Now she may not understand this for her answer seems to suggest that she is still thinking in material terms, but who knows, she might be glimpsing what he means: “The woman said to him, “Sir, give me this water so that I won’t get thirsty and have to keep coming here to draw water.” (v.15) Now she may be unclear but Jesus decides to take her on in the process. To receive eternal life, something else has to happen first so he asks something (even though he knows the answer), “He told her, “Go, call your husband and come back.” (v.16) to which she replies, “I have no husband.” (v.17). Well that’s the first sign of honesty, of willing to face her situation.

But then Jesus reveals that he knows all about her: “Jesus said to her, “You are right when you say you have no husband. The fact is, you have had five husbands, and the man you now have is not your husband. What you have just said is quite true.” (v.17,18) When we come to Jesus, when we start thinking about becoming a Christian, coming to God, however else you might express it, we need to realise that He knows all about us already, so there is no point in trying to hide anything from Him. To this she responds that he must be a prophet and in the dialogue that follows the subject of the Jewish Messiah comes up and Jesus declares, “I who speak to you am he,” (v.26) one of his most specific claims. Her response was to go and tell the people back in the town what had happened.

As with so many of these encounters, they often reveal more about Jesus than they do about the person meeting him, yet there is more to be considered about her. Yes, she may be summed up as a lady with a less than stable background. The fact that she’s had (and been rejected by five husbands – for that is how Jewish divorce took place) indicates that here is a lady who either feels rejected by life, or who doesn’t care what people think anyway.

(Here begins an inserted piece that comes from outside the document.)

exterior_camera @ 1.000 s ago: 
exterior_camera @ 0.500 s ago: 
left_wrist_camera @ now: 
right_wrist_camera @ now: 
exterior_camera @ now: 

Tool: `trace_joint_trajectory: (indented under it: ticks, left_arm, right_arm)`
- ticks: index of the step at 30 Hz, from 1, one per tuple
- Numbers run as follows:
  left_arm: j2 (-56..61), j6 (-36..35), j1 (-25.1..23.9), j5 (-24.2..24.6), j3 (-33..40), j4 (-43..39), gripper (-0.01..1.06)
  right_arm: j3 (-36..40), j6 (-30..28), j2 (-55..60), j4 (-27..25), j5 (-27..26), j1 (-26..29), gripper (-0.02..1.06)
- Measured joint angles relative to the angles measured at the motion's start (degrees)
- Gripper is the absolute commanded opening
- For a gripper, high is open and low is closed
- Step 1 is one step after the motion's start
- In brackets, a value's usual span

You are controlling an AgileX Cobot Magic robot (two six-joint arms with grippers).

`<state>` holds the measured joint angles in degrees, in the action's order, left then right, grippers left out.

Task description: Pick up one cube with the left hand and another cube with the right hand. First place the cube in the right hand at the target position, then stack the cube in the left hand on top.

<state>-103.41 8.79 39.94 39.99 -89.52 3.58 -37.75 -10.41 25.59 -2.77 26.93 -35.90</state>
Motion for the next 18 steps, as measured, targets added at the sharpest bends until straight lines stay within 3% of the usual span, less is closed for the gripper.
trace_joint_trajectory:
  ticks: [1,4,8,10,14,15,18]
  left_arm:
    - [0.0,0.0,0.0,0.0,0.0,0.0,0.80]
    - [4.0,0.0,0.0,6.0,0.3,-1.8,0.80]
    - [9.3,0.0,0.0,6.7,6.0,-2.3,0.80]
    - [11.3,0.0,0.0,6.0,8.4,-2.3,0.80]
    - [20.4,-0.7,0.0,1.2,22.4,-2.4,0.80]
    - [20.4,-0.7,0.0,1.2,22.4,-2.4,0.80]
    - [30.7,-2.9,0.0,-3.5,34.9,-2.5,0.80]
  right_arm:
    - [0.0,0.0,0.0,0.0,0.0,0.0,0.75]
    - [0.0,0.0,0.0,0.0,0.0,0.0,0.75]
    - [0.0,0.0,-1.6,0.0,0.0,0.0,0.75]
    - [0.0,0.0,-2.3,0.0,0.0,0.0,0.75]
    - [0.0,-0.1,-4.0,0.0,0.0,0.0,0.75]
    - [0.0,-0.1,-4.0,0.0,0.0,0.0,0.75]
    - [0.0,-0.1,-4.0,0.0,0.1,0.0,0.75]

We make that latter comment because, of course, another reason for her being divorced five times is that she could have been found guilty of adultery. Now according to the Jewish law that should have resulted in stoning but it seems fairly clear from the Gospels that the moral state of the land was not good when John the Baptist came, so it is not unlikely that that was not followed. Her willingness to dialogue (argue) with Jesus almost suggests that the latter is more likely. She does not appear to have low self esteem, which would follow from being rejected five times. It seems more that she is forthright and has actually been in control of her destiny. It is her folly, therefore, that has brought her thus far – where she is living (as it used to be said) ‘in sin’ with yet another man.

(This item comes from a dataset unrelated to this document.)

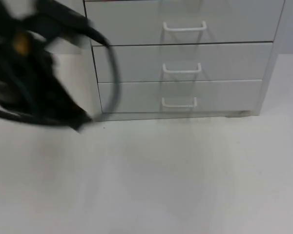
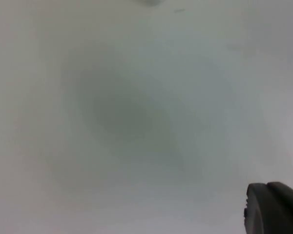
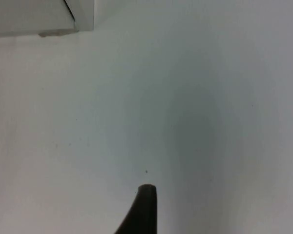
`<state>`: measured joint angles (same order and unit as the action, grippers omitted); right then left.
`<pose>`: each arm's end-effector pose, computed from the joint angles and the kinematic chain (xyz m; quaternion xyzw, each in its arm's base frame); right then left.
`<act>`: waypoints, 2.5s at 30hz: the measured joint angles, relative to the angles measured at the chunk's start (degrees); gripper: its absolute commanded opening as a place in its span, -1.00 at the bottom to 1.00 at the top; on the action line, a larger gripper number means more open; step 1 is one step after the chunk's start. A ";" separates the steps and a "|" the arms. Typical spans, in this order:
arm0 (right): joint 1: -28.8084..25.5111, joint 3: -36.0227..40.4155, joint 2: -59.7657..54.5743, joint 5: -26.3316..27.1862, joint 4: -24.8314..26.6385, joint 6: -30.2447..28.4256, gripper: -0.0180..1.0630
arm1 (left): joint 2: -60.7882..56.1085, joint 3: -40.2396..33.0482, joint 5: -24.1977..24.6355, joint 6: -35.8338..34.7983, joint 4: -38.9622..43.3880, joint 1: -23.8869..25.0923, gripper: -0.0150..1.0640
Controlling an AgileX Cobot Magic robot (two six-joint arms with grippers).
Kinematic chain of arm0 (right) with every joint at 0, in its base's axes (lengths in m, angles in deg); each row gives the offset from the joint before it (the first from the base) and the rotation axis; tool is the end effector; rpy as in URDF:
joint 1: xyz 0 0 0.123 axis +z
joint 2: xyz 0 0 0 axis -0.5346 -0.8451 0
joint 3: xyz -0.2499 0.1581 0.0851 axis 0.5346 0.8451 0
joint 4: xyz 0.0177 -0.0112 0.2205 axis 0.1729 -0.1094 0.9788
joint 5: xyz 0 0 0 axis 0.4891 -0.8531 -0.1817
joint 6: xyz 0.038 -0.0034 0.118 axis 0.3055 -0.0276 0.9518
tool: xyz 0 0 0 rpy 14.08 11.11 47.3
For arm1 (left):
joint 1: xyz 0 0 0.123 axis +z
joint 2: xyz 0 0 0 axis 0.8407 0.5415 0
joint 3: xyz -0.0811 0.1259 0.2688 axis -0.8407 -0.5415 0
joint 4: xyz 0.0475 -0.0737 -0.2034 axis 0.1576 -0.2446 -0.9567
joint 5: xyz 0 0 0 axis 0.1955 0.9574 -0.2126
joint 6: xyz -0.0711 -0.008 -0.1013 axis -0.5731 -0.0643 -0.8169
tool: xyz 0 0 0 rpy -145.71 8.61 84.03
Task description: Open the drawer with the left hand, place the block into the drawer with the right hand, then close the drawer with the left hand.
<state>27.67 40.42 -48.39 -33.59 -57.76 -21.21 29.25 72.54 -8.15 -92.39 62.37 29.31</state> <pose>0.1623 -0.0060 0.2851 0.0057 0.9484 0.0067 0.3169 0.2341 -0.1016 0.2312 0.2472 0.9426 0.0320 0.2221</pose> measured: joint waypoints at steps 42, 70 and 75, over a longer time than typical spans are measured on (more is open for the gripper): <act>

Now what is remarkable about all this is that Jesus clearly knows all about her and is not in any way put off. Indeed, to the contrary, he seeks to minister to her need and show her the way to eternal life. This is Jesus who not only steps over racial and cultural boundaries but who steps over all boundaries to seek the lost. He will not do or say anything that makes him like the people he seeks to reach, but he will love and accept them just like they are as he reaches out to them. Only thus can they receive God’s love and be changed.

However ‘bad’ our life, Jesus loves us and desires to reach out and save us. That must be one of the primary messages of this account. The challenge to us who are his disciples is, will we do the same?